***** TASK MATERIAL

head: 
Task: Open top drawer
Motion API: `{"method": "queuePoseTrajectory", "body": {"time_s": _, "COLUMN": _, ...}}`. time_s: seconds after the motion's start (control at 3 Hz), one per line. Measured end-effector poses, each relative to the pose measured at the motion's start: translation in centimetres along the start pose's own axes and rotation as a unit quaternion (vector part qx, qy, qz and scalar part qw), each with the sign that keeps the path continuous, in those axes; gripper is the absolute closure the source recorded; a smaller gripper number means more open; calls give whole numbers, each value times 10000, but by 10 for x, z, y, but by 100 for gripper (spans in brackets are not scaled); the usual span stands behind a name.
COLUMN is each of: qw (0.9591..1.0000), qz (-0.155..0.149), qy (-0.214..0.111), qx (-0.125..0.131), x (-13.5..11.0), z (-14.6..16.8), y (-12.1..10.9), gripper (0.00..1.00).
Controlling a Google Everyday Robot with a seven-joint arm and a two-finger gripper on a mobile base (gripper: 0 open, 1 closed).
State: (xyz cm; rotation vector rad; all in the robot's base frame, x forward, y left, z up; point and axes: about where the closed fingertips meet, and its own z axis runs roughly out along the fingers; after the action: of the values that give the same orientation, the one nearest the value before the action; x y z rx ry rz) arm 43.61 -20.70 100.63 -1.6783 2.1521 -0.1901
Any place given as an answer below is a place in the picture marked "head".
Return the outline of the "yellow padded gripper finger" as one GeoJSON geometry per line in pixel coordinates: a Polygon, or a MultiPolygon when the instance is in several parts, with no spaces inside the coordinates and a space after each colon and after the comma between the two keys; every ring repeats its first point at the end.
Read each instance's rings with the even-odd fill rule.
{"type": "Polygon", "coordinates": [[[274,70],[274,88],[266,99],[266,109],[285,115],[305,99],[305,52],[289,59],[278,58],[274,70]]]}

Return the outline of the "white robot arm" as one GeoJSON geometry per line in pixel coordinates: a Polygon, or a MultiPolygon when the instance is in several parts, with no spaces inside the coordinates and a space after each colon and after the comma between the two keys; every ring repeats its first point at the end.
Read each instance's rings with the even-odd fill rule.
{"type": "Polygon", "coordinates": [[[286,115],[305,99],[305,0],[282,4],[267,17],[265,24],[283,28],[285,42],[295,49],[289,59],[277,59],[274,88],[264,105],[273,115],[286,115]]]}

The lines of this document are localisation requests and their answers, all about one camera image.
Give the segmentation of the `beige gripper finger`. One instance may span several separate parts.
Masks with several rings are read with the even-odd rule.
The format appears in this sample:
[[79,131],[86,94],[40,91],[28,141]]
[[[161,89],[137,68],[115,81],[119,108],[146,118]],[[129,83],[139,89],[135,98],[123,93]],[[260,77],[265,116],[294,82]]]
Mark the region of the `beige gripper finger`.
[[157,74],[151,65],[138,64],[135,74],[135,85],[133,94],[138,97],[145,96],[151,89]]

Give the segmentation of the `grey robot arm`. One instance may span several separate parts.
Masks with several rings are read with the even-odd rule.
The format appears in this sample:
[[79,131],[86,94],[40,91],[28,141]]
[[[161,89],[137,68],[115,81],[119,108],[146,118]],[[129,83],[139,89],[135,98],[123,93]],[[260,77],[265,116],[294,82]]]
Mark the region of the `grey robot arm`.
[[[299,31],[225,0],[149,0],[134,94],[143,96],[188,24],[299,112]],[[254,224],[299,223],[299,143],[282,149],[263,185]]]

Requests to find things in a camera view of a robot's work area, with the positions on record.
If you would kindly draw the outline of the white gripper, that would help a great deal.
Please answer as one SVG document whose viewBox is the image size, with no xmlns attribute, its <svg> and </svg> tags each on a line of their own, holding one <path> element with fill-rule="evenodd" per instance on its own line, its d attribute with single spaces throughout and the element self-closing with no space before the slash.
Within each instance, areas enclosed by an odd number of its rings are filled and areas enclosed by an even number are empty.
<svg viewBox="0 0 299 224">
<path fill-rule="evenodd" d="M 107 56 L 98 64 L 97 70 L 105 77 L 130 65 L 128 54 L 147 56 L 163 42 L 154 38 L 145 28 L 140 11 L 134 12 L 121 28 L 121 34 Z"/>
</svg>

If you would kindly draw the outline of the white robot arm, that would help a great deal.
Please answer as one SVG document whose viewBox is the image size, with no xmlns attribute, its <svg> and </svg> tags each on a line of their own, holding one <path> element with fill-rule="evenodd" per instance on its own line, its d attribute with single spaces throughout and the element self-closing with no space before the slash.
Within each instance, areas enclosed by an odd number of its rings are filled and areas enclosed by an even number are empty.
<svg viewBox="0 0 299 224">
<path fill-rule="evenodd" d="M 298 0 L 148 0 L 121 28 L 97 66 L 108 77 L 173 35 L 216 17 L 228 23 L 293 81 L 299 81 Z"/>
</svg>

**********
***** TASK MATERIAL

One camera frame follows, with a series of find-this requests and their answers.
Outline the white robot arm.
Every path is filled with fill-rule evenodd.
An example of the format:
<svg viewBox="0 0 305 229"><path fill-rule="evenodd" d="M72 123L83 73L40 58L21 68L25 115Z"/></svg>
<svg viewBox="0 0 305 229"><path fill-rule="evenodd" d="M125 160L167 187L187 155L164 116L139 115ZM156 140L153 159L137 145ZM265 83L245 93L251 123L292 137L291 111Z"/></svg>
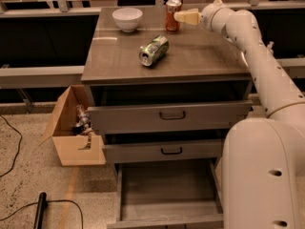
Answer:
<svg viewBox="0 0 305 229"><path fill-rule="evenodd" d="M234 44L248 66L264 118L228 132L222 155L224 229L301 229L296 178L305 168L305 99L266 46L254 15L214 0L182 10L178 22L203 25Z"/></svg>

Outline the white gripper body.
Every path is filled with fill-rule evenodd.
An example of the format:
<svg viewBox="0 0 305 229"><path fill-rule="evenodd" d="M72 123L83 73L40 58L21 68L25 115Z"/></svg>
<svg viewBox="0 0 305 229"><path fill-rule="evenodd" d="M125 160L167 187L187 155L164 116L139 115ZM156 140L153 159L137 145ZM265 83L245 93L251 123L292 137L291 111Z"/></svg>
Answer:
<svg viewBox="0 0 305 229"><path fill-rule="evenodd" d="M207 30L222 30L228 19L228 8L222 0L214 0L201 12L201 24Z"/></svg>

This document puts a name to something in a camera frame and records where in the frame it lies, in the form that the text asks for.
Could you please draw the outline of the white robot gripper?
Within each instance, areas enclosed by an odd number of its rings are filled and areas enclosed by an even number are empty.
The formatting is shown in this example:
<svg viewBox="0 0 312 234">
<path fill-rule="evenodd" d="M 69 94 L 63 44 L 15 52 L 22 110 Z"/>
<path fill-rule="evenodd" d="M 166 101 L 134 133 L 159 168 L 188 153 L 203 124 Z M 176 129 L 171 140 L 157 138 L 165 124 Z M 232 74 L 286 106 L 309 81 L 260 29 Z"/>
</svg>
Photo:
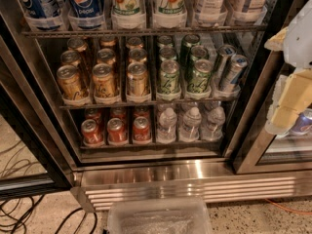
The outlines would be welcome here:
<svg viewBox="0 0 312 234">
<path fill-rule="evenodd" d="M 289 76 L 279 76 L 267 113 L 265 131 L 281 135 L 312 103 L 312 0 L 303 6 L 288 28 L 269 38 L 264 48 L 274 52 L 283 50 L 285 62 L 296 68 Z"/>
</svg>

**********
***** TASK MATERIAL

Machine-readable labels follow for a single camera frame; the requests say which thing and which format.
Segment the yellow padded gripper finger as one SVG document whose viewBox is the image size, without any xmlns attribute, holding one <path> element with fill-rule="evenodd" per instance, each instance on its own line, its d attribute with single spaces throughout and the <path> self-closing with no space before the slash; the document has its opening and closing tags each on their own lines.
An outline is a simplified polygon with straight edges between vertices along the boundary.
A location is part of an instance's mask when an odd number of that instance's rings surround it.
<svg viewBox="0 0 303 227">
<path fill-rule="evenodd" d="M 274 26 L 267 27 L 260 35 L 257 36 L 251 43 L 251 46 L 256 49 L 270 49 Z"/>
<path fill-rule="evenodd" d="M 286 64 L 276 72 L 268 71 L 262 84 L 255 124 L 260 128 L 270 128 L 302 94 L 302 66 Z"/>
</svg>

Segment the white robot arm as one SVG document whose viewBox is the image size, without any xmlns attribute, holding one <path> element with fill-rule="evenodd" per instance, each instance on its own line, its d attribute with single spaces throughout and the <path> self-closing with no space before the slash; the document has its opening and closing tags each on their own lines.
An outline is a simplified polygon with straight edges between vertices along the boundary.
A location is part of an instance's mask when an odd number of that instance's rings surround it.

**********

§ WHAT THE TASK ASKS
Lines holding the word "COLUMN" should be copied from the entries above.

§ RESPONSE BOX
Motion API: `{"method": "queuePoseTrajectory", "body": {"time_s": _, "COLUMN": _, ...}}`. time_s: seconds after the motion's start (control at 3 Hz), one per line. Measured end-effector poses, each relative to the pose measured at the motion's start: translation in centimetres along the start pose's own axes and rotation as a unit quaternion (vector part qx, qy, qz and scalar part qw), each with the sign that keeps the path continuous, in those axes; gripper is the absolute closure the source recorded; a smaller gripper number means more open; calls give whole numbers, each value times 10000, but by 10 for x, z, y, but by 100 for gripper (spans in brackets are not scaled); the usual span stands behind a name.
COLUMN is each of: qw (0.9591..1.0000), qz (-0.155..0.149), qy (-0.214..0.111), qx (-0.125..0.131), x (-13.5..11.0), z (-14.6..16.8), y (-12.1..10.9), gripper (0.00..1.00).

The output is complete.